Problem requirements :: Using the listing below, give again exactly the lines from the line with "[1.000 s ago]" to the line with "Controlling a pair", inclusive, without the pictures.

- - -

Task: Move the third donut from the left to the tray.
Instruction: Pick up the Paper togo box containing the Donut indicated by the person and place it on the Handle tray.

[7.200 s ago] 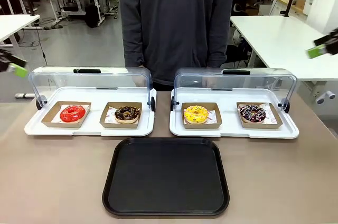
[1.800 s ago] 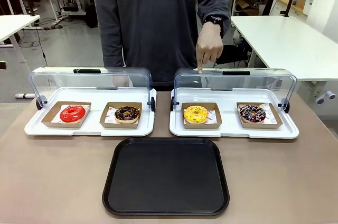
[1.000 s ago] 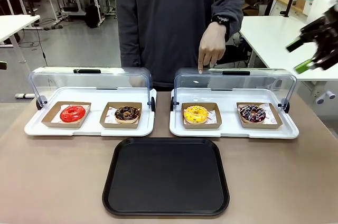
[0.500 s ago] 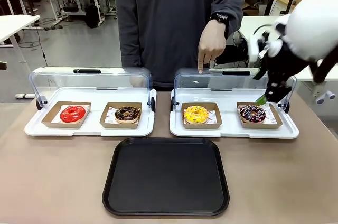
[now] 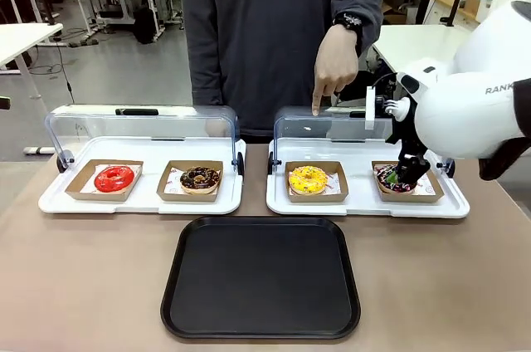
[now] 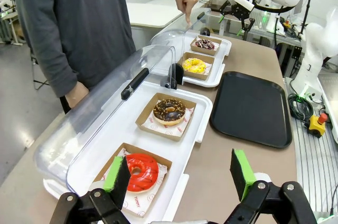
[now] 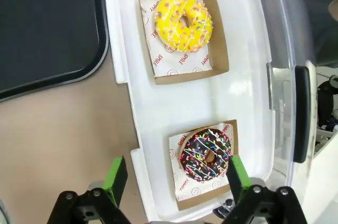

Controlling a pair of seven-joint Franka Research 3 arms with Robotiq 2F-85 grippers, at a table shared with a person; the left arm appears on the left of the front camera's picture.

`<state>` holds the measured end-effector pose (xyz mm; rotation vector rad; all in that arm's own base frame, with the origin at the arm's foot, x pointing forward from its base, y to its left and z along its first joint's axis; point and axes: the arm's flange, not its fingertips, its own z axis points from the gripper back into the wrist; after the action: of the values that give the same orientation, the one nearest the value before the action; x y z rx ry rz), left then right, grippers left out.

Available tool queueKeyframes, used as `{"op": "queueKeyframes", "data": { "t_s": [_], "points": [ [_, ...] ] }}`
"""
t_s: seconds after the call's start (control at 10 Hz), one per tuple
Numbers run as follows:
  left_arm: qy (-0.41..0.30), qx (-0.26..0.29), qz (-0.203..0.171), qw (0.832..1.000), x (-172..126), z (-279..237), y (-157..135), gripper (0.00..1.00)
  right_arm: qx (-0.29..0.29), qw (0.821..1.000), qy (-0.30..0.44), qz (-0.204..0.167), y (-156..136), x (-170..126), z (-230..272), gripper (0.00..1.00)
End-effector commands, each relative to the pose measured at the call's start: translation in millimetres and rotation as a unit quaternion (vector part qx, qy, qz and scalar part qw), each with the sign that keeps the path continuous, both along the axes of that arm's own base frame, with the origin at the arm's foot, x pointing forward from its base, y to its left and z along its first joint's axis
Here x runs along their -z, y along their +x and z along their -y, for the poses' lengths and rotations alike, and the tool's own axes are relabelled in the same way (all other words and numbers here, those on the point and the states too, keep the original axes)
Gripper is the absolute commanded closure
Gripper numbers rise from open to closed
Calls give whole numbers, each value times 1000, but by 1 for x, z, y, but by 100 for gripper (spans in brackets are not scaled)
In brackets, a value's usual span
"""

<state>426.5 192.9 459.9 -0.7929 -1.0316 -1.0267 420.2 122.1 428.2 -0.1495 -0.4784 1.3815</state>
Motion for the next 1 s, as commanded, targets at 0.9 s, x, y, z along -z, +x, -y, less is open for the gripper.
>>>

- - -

Solution to the exercise ::
[1.000 s ago] 
[0.500 s ago] 
[now] 
[now] 
[now] 

Controlling a pair of seven-joint Franka Research 3 arms with Robotiq 2F-85 grippers, at a table shared with a person; the left arm appears on the left of the front camera's picture.

The exercise is finished.